*Task to carry out:* State how many lines in the material hold the string "gray"; nothing besides that number is expected.

*Listed entries:*
■ ■ ■
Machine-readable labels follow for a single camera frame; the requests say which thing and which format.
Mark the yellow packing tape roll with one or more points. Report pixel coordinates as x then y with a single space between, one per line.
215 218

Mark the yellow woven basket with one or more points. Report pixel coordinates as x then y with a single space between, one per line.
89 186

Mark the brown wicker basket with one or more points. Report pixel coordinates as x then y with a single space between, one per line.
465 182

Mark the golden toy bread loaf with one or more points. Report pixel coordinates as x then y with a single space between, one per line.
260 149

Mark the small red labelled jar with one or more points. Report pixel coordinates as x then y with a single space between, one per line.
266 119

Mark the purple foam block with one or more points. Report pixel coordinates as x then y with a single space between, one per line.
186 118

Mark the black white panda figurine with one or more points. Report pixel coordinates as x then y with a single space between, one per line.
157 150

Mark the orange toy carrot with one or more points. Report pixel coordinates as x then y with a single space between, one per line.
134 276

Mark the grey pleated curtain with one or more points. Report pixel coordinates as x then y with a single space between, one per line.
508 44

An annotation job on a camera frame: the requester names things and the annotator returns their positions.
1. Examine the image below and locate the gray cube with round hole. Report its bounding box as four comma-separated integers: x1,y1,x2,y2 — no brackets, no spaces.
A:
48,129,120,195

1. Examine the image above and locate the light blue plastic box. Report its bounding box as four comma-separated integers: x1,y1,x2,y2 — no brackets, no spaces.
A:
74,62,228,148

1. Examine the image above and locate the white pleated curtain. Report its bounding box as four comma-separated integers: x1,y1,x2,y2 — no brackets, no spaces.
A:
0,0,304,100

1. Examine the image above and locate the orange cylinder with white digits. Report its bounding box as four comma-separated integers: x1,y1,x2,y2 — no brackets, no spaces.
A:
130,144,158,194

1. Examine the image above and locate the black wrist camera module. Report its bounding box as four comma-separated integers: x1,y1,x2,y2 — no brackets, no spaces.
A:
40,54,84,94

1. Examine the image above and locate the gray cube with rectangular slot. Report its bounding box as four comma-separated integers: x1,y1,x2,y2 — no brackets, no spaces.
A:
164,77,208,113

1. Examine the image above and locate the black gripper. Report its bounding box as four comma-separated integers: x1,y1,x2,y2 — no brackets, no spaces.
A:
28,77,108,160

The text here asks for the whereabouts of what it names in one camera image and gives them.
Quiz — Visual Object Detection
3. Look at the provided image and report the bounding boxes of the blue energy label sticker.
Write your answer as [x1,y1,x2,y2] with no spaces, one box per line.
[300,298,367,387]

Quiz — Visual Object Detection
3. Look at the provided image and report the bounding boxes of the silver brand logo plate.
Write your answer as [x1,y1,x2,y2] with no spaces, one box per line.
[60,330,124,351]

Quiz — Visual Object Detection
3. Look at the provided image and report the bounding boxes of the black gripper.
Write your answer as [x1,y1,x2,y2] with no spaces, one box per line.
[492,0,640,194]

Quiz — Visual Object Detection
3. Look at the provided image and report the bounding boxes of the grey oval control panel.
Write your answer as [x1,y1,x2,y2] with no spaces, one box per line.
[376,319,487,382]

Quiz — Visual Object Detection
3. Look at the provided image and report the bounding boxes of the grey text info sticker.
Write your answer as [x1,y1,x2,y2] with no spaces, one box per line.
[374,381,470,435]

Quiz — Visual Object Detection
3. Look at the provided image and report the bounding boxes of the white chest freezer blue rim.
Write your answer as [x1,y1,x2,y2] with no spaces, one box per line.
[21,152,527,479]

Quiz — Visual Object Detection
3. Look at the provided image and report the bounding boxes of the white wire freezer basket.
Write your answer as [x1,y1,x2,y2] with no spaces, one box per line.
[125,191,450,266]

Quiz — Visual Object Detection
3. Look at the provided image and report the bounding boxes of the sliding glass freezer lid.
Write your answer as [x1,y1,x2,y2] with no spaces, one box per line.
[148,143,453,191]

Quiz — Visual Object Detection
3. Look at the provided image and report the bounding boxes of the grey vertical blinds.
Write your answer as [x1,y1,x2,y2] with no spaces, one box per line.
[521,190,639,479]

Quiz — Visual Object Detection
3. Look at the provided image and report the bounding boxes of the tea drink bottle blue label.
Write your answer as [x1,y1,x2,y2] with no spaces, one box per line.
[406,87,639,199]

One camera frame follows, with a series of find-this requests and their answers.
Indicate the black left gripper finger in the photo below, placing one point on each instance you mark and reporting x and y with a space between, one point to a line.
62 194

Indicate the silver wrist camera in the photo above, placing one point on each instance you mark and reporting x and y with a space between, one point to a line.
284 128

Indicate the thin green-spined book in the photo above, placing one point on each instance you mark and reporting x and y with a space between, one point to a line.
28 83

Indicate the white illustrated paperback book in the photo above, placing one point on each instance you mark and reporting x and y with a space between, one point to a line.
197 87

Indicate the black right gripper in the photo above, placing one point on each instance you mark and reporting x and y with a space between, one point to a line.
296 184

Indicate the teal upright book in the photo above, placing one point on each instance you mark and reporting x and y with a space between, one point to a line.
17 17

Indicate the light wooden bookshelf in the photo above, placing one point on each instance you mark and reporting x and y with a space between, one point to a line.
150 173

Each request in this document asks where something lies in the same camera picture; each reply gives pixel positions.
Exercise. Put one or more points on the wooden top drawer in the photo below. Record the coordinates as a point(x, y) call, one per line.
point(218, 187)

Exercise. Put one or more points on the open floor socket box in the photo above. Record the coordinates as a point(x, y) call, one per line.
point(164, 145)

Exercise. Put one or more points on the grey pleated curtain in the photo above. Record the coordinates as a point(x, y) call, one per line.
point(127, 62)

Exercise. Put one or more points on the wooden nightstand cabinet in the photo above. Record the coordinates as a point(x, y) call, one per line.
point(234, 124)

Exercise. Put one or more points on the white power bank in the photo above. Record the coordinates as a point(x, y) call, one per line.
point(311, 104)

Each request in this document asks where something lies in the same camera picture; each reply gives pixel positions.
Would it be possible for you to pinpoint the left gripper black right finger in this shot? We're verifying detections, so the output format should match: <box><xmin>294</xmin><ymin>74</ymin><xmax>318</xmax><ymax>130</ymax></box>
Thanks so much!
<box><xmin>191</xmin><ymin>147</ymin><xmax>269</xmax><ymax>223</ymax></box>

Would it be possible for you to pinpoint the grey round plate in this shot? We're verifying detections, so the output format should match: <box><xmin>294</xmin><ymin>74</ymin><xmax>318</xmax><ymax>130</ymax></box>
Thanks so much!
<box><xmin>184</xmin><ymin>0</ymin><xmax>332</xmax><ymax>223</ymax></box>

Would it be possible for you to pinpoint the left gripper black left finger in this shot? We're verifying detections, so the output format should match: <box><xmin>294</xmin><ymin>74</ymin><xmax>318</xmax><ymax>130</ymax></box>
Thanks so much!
■ ■ ■
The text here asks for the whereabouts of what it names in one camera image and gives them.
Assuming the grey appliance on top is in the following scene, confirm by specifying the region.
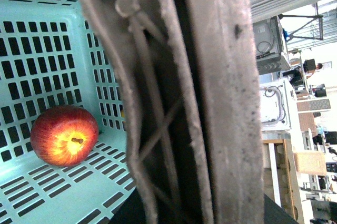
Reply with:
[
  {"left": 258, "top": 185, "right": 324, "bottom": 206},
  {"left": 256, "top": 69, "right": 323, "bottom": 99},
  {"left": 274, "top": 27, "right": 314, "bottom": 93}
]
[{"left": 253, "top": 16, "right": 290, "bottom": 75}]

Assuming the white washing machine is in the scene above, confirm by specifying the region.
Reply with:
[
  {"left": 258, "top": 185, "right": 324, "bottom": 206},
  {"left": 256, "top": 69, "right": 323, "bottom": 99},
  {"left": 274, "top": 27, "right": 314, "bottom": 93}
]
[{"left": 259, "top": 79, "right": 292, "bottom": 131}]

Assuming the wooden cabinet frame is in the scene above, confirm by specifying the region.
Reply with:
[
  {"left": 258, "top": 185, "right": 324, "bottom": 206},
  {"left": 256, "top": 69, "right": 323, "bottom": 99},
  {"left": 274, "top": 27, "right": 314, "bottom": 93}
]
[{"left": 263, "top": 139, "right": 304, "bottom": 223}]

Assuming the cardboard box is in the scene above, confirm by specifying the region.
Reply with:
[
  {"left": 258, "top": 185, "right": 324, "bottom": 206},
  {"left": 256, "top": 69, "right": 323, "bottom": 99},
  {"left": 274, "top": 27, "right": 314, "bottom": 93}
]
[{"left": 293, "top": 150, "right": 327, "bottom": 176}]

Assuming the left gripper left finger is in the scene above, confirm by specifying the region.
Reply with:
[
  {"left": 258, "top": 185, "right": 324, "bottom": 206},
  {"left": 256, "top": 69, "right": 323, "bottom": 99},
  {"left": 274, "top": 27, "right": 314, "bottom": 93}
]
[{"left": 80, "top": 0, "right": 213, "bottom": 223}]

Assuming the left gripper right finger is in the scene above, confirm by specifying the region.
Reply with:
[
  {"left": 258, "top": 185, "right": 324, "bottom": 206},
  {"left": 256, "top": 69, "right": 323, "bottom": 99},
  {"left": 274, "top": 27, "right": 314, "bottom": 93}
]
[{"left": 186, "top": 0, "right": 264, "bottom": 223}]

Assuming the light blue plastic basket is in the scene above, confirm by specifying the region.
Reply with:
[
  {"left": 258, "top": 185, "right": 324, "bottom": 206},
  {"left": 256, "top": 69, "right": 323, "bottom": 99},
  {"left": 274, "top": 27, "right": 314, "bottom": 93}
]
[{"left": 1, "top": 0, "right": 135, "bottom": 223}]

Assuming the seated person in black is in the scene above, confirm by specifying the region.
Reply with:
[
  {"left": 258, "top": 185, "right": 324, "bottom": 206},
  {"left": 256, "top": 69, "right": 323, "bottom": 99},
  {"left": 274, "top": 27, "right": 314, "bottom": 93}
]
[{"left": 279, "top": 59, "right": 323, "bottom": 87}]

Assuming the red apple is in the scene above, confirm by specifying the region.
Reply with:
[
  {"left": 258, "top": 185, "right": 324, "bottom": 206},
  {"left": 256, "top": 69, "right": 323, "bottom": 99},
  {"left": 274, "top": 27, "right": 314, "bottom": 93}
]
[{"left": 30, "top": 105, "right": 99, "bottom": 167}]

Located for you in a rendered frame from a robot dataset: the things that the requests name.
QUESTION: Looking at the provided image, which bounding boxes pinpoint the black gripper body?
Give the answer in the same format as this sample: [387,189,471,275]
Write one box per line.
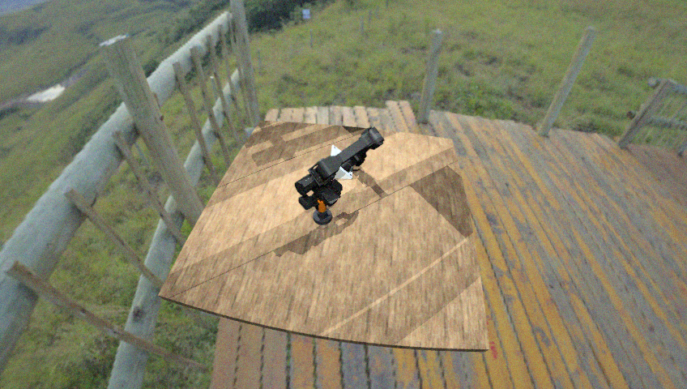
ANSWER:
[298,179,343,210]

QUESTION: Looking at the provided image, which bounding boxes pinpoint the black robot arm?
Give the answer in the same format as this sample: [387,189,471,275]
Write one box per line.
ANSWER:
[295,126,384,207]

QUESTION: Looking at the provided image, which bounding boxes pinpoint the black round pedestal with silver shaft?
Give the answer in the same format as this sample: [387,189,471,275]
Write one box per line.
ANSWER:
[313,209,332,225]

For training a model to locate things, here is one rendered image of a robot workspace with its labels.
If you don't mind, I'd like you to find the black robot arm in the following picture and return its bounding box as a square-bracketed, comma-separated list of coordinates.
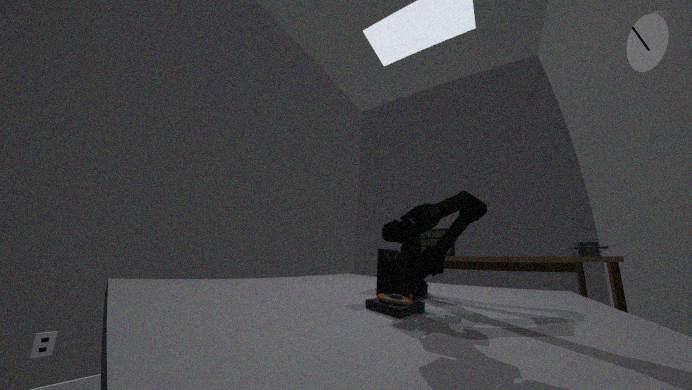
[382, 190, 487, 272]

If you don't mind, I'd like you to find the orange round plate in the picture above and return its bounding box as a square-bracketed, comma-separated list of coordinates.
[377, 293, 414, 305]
■ ■ ■
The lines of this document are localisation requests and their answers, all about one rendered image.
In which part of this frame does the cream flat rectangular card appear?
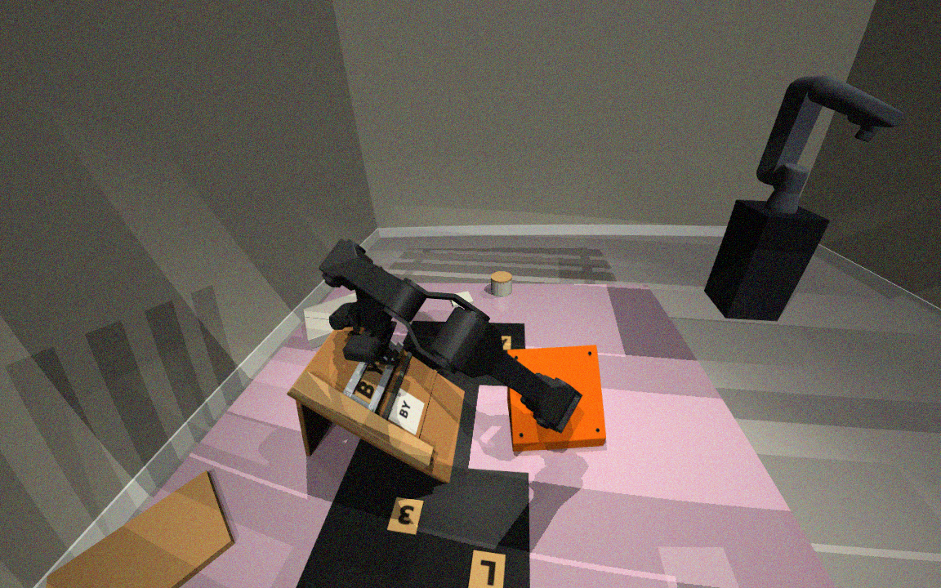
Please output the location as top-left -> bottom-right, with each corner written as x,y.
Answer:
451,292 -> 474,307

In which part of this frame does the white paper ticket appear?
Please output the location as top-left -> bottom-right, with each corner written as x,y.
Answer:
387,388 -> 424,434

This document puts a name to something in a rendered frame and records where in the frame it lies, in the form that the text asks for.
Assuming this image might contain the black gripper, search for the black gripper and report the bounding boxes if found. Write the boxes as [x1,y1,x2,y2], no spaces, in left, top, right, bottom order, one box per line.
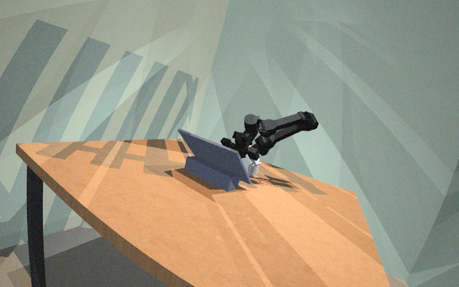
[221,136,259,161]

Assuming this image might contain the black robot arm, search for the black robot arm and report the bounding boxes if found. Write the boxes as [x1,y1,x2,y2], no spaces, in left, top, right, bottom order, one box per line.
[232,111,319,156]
■ ■ ■
*Reply:* 2